◆ EXERCISE INSTRUCTIONS ◆
When you reach the line in the data below that contains "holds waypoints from", please start repeating lines exactly, and stop after the line that contains "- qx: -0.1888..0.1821", repeating nothing else.

◆ Source records ◆
+++

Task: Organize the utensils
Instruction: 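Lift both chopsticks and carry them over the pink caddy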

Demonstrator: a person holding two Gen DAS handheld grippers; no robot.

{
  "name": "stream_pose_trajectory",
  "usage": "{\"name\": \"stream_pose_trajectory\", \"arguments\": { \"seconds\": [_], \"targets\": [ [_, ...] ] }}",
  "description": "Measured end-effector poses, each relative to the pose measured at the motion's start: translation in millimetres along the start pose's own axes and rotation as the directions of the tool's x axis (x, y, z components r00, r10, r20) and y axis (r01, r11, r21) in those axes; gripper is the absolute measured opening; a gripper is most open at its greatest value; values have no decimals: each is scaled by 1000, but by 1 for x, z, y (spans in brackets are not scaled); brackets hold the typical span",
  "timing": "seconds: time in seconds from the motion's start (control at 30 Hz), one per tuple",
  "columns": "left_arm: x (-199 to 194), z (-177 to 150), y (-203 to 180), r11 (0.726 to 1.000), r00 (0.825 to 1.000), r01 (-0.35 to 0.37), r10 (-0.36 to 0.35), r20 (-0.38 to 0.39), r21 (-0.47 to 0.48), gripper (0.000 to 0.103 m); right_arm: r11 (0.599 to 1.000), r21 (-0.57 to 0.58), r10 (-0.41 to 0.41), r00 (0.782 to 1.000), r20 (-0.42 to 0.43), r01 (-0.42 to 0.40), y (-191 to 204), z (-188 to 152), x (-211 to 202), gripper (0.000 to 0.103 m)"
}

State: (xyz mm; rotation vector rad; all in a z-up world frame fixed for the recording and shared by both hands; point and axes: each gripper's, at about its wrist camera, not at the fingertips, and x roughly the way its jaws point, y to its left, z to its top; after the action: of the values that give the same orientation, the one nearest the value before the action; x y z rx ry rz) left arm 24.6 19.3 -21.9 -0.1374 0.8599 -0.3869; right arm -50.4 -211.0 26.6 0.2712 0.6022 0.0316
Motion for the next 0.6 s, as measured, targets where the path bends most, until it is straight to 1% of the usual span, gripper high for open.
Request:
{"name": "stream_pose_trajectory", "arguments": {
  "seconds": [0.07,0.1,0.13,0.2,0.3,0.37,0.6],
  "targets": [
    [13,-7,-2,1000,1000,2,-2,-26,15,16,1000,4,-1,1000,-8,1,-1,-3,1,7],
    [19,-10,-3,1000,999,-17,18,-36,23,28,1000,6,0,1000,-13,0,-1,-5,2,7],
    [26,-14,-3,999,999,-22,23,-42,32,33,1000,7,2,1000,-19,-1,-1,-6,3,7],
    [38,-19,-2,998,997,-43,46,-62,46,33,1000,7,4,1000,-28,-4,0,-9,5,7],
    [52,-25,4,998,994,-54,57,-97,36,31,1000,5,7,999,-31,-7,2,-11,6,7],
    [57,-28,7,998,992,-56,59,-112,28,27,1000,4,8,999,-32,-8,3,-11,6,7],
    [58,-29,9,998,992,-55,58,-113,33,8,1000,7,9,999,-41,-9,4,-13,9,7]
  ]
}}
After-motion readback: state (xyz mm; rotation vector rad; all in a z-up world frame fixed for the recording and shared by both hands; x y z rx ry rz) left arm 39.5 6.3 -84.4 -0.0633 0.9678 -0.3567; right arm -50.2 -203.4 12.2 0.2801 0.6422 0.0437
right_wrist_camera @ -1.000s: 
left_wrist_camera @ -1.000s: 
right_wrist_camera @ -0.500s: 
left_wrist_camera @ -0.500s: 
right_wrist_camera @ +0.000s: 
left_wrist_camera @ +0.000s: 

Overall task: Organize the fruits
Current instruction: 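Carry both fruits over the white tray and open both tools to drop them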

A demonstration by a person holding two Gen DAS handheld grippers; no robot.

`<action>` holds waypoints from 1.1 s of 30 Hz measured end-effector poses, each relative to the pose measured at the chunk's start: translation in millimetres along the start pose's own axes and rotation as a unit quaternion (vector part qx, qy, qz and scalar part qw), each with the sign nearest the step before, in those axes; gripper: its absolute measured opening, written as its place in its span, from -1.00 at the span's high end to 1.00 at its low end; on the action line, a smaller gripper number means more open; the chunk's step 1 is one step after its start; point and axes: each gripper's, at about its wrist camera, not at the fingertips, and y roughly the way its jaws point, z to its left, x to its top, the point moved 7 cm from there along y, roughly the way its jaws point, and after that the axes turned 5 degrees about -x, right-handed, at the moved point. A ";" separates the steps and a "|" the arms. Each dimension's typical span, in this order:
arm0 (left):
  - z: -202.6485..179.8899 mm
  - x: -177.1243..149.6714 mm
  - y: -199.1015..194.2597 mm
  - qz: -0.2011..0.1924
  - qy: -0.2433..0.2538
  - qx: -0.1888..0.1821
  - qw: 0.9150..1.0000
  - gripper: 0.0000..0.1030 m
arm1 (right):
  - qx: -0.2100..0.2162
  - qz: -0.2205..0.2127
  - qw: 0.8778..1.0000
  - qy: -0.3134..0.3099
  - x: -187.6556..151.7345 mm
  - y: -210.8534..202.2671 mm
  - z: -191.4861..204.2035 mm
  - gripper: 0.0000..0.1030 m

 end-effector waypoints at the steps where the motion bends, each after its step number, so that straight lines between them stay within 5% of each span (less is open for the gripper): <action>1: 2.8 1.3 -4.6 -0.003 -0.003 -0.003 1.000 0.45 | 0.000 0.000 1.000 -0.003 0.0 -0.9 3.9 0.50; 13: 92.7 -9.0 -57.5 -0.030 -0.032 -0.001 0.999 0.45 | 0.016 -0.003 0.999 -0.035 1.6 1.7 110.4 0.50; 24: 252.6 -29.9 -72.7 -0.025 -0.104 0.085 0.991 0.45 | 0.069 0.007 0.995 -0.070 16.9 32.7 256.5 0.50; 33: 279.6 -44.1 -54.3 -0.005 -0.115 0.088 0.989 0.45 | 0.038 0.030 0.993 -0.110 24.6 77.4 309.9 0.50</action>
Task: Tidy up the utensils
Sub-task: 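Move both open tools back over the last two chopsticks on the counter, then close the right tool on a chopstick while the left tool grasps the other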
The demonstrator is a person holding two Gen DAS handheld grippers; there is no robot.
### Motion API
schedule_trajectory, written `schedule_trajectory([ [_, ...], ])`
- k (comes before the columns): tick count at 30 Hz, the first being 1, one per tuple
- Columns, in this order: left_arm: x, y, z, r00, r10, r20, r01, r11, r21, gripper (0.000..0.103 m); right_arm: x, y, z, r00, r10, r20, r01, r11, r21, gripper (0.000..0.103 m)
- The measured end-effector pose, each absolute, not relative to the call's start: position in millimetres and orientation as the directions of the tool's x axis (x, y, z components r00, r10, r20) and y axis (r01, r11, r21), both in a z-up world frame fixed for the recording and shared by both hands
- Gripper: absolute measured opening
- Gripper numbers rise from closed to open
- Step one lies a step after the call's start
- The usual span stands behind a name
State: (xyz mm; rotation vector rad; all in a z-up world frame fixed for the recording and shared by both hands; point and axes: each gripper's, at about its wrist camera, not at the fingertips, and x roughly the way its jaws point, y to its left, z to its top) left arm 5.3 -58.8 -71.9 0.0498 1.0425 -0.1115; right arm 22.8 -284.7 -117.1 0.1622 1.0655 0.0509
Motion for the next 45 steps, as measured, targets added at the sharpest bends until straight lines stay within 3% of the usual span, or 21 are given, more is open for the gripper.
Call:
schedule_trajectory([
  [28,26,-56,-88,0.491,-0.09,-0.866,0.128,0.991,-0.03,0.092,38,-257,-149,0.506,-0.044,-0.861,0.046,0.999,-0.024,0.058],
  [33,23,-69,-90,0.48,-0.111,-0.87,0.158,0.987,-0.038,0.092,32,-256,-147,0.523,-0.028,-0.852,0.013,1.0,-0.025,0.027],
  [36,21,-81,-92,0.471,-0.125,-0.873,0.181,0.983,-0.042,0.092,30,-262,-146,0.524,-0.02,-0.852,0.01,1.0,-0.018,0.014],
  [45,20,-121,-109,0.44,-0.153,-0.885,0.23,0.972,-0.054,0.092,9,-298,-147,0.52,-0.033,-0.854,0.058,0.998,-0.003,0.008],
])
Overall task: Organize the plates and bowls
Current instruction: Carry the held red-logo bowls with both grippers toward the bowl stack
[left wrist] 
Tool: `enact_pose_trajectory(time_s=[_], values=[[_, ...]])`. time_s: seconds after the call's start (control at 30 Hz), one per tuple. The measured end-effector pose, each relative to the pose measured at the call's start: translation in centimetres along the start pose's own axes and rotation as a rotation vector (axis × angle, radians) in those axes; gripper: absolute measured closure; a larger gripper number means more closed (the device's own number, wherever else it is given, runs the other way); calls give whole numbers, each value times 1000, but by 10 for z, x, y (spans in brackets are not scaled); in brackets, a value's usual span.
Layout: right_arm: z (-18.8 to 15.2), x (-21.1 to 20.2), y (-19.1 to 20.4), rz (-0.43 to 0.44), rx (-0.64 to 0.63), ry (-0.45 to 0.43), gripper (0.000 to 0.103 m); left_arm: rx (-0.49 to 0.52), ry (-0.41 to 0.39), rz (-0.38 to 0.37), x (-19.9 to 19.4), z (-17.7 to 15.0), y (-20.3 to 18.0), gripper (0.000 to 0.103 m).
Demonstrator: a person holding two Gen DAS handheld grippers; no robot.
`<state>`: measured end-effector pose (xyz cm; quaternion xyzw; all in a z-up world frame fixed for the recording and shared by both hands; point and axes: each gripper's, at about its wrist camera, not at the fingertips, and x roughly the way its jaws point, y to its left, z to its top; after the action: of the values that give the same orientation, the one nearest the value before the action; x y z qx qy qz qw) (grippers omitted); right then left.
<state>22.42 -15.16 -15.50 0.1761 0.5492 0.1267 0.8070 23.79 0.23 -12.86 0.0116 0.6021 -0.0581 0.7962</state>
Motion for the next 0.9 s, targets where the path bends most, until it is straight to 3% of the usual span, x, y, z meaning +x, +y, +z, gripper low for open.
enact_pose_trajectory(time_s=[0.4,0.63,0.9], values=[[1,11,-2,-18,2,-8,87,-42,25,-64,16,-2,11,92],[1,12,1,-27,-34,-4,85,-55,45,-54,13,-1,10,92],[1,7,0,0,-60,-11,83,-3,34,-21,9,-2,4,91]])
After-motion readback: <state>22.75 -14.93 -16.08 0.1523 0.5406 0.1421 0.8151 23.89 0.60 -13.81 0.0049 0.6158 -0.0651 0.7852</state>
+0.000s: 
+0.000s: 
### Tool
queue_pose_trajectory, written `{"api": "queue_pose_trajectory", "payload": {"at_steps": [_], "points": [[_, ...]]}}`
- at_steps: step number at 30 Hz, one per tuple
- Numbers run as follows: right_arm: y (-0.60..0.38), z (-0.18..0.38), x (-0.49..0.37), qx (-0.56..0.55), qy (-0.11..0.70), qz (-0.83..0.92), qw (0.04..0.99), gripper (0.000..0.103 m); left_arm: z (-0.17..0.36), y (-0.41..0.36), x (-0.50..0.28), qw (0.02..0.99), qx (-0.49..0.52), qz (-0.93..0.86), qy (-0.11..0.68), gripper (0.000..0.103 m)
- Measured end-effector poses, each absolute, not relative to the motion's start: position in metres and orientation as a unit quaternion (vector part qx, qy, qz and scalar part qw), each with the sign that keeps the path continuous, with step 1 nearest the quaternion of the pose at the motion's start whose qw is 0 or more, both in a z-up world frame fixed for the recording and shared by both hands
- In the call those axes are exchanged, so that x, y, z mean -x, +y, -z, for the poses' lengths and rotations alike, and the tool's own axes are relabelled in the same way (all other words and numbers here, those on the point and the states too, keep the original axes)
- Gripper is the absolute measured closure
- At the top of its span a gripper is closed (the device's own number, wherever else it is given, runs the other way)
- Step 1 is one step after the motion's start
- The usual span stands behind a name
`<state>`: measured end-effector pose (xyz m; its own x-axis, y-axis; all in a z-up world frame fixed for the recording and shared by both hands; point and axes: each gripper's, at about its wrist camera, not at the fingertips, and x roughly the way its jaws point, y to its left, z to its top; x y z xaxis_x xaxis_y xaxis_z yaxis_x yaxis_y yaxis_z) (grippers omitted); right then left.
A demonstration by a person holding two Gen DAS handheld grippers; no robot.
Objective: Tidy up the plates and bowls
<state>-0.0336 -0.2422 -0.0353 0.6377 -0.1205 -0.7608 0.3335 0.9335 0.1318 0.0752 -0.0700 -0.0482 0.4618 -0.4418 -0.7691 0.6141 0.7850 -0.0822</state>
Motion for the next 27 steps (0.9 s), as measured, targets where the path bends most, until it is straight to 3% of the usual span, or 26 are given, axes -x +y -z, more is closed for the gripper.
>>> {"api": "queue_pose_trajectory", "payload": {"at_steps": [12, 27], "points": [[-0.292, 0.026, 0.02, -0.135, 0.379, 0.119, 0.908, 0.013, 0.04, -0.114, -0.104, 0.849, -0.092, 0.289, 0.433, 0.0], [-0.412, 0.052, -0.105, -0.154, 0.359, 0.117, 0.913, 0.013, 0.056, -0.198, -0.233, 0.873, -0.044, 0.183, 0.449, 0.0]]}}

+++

◆ ANSWER TO THIS TASK ◆
`<action>` holds waypoints from 1.1 s of 30 Hz measured end-effector poses, each relative to the pose measured at the chunk's start: translation in millimetres along the start pose's own axes and rotation as a unit quaternion (vector part qx, qy, qz and scalar part qw), each with the sign nearest the step before, in those axes; gripper: its absolute measured opening, written as its place in its span, from -1.00 at the span's high end to 1.00 at its low end; on the action line, a smaller gripper number means more open; the chunk's step 1 is one step after its start; point and axes: each gripper's, at about its wrist camera, not at the fingertips, and y roughly the way its jaws point, z to its left, x to its top, the point moved 7 cm from there along y, roughly the way its jaws point, and after that the axes turned 5 degrees about -x, right-handed, at the moved point. A ";" separates the steps and a "|" the arms. Each dimension's typical span, in this order:
arm0 (left):
  - z: -202.6485..179.8899 mm
  - x: -177.1243..149.6714 mm
  - y: -199.1015..194.2597 mm
  - qz: -0.2011..0.1924
  - qy: -0.2433..0.2538
  - qx: -0.1888..0.1821

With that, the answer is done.